Like Luna, which featured the fabulous costumes of Fernando’s friends Steve de Leon, Rajo Laurel, Barge Ramos, Ann Wizer, among others, Umuulan Umaaraw had what Vera described as “the magnificent costumes by Leeroy New, Lex Marcos’s beautiful production design and the late Don Salubayba’s shadow puppetry. When she saw this, Gilda had all praises for the visual delight this production offered.”
Fernando had one more dream project that she wanted Vera to be involved in. He said, “She showed me her illustrations on yellow pad, with notes scribbled all around the illustrations. The image she drew was a recurring dream: seven old babaylan, perched on top of long poles, all around the theater space. They’re all meditating, contemplating the creation of the world.”
The two brainstormed on many ideas, but “never got to pull this play cycle off,” he said. “Lingering in my mind is the idea of Darna as Narda, a limping domestic worker serving a group of elderly new-age believer ladies, not unlike those that attend Gilda’s merienda cena.”
After she died in August this year, Vera felt that “this journey with her needs to go on. She must be in one of the layers of heaven she had been dreaming about. Or she may be one of those babaylan meditating on the eternal creation that keeps happening beyond our time-bound consciousness.”

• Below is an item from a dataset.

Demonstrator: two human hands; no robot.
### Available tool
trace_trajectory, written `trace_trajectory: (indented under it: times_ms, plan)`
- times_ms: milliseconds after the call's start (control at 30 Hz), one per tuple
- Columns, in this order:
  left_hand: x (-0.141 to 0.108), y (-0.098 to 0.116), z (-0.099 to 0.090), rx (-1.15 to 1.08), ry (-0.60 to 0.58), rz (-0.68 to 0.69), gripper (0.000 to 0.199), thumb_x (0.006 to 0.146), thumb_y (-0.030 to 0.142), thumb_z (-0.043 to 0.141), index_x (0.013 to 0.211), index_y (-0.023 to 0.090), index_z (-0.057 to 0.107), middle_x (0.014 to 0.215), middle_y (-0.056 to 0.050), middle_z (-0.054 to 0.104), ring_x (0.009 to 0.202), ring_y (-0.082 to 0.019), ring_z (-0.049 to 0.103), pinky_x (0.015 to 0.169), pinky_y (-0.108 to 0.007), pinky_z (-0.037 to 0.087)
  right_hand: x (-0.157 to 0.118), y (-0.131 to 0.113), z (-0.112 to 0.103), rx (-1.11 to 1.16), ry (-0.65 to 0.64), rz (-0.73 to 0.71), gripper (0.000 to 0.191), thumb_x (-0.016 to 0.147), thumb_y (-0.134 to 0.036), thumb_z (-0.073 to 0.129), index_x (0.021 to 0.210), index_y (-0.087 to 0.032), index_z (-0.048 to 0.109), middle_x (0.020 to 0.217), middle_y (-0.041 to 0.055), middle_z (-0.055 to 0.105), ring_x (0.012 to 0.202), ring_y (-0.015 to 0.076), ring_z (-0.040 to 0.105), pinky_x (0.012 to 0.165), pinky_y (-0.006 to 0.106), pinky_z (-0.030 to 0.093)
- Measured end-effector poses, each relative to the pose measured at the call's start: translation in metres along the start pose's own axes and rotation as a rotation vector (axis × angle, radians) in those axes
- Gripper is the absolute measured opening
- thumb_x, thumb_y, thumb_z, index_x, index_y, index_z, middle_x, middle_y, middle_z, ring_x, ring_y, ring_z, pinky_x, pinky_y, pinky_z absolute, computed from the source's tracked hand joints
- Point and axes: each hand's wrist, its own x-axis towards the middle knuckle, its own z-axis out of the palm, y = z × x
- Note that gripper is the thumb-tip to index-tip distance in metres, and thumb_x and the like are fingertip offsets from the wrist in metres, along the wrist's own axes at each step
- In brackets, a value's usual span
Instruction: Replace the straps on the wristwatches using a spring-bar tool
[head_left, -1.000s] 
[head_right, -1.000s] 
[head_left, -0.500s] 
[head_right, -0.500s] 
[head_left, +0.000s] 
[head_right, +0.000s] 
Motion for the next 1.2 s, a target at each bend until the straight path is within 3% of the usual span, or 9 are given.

Despite her being gone, he dreams of the play cycle that “starts with the seven babaylan conjuring the creations of the world up to the birth of Darna will eventually be staged.”
Corazon S. Alvina, head of the Museo ng Kaalamang Katutubo and former production manager of Fernando’s GCF Books, clarified that what the writer-publisher produced was “not coffee table books but illustrated cultural history. Gusto niya laging iba at naiiba (she wanted something different and unique).”
Alvina had the pleasure of working with illustrious book designers that Fernando tapped: Nik Ricio, Frey Cabading, Edwina K. Arroyo, Maggie Simpliciano. She described the work process as “fun, the most creative thing I’ve been engaged in.”
She said GCF Books released a book a year. The process started with Fernando calling a meeting at her home. Alvina’s position was “to mediate between Gilda and the designer.” Meetings started at breakfast, followed by merienda, then lunch, another merienda and finally, dinner.
There were no computers yet, no disks and USBs. They worked with real layout sheets. The final paste-up was a physical thing, not a PDF. She noted how her boss had “certain attachments to certain visuals” even if these were already put in a folder labeled “Rejects.” Alvina caught her thrice sneaking back the rejected photos until the production manager brought home the folder.
Preparatory meetings lasted from three to four months. The artist submitted samples of fonts, among others. As part of the team, Alvina and the artist convinced Fernando “to think like us, to see that some books needed formal photography.”
For Household Antiques and Heirlooms by Felice Sta. Maria, the team went to Vigan to take photos of precious antiques in old private homes. They were almost heartbroken to learn that years later, 30 percent of those houses were demolished.
She said GCF Books was “a trendsetter. It was brave in trying new things and went out and did it. We prided ourselves in our books.”